EXERCISE: Reproduce the listing in full, pictures excluded.
━━━━━━━━━━━━━━━━
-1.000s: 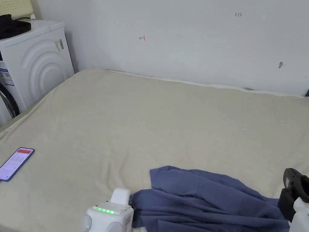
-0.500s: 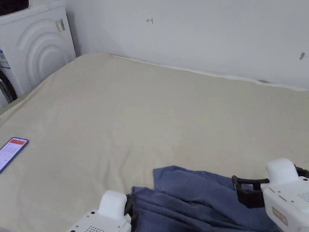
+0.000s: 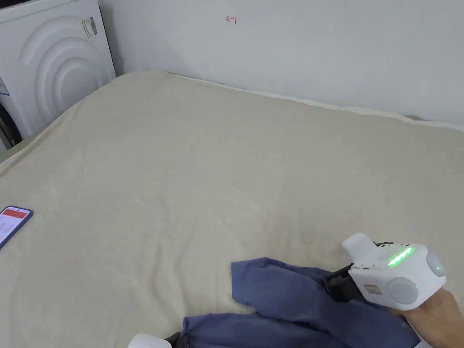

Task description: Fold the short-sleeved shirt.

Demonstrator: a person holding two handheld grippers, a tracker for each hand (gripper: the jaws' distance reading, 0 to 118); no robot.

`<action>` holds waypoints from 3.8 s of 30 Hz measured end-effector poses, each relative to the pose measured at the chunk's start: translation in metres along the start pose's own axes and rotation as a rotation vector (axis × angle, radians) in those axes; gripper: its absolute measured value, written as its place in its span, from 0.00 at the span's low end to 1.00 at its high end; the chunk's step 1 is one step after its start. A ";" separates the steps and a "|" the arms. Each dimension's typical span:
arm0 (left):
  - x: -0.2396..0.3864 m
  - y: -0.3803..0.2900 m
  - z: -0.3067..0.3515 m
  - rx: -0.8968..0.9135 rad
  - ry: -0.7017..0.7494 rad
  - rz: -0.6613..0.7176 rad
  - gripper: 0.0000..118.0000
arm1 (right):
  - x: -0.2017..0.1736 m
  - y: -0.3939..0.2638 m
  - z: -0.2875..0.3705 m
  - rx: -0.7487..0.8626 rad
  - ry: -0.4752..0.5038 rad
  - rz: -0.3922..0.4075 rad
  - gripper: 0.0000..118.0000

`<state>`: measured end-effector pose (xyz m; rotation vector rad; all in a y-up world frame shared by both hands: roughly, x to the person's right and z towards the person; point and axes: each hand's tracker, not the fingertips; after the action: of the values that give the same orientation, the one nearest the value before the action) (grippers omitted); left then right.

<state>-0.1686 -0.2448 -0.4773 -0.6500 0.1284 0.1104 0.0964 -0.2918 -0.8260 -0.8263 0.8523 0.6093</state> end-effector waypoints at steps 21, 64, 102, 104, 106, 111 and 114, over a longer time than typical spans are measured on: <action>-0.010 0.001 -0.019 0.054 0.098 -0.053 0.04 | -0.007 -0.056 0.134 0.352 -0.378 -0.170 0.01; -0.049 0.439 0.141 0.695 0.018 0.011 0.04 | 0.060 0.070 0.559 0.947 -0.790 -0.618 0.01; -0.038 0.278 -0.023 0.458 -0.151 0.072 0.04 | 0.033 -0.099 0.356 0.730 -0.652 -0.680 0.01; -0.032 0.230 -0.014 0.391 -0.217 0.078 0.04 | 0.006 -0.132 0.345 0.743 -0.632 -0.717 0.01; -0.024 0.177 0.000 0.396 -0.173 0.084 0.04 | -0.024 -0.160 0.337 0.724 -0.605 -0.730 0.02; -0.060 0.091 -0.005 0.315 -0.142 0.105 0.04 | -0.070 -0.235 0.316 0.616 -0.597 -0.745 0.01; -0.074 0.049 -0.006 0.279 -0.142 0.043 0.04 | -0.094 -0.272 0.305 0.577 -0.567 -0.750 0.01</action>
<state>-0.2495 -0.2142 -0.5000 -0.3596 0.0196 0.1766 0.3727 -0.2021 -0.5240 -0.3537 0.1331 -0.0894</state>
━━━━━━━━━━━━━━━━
COMPLETED EXERCISE:
-1.000s: 
-0.500s: 
+0.000s: 

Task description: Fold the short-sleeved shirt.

Demonstrator: a person holding two handheld grippers, a tracker for each hand (gripper: the jaws' distance reading, 0 to 118); no robot.

`<action>` holds waypoints from 3.8 s of 30 Hz measured end-effector poses, each relative to the pose measured at the chunk's start: translation in metres along the start pose's own axes and rotation as a rotation vector (axis × angle, radians) in those axes; gripper: its absolute measured value, written as its place in its span, from 0.00 at the span's low end to 1.00 at its high end; the chunk's step 1 is one step after its start. A ";" separates the steps and a "|" the arms. Each dimension's typical span:
arm0 (left):
  - x: -0.2396..0.3864 m
  - y: -0.3803..0.2900 m
  - z: -0.3067..0.3515 m
  - rx: -0.8968..0.9135 rad
  - ry: -0.7017..0.7494 rad
  - rz: -0.6613..0.7176 rad
  - gripper: 0.0000..118.0000
arm1 (right):
  - x: -0.2017..0.1736 m
  - y: -0.3939..0.2638 m
  - z: -0.2875..0.3705 m
  - rx: -0.7487..0.8626 rad
  - ry: -0.4752..0.5038 rad
  - rz: -0.3922..0.4075 rad
  - gripper: 0.0000..118.0000

`<state>`: measured end-effector pose (xyz m; rotation vector rad; all in a y-up world frame shared by both hands: roughly, x to the person's right and z towards the person; point and axes: each hand's tracker, not the fingertips; after the action: of the values that give the same orientation, the one nearest the value before the action) (grippers omitted); left then right.

<state>-0.1686 -0.2448 -0.4773 -0.6500 0.1284 0.1104 0.0964 -0.2918 -0.8260 -0.8263 0.8523 0.6093</state> end-effector waypoints at steps 21, 64, 102, 104, 106, 111 and 114, over a longer time than typical spans are measured on: <action>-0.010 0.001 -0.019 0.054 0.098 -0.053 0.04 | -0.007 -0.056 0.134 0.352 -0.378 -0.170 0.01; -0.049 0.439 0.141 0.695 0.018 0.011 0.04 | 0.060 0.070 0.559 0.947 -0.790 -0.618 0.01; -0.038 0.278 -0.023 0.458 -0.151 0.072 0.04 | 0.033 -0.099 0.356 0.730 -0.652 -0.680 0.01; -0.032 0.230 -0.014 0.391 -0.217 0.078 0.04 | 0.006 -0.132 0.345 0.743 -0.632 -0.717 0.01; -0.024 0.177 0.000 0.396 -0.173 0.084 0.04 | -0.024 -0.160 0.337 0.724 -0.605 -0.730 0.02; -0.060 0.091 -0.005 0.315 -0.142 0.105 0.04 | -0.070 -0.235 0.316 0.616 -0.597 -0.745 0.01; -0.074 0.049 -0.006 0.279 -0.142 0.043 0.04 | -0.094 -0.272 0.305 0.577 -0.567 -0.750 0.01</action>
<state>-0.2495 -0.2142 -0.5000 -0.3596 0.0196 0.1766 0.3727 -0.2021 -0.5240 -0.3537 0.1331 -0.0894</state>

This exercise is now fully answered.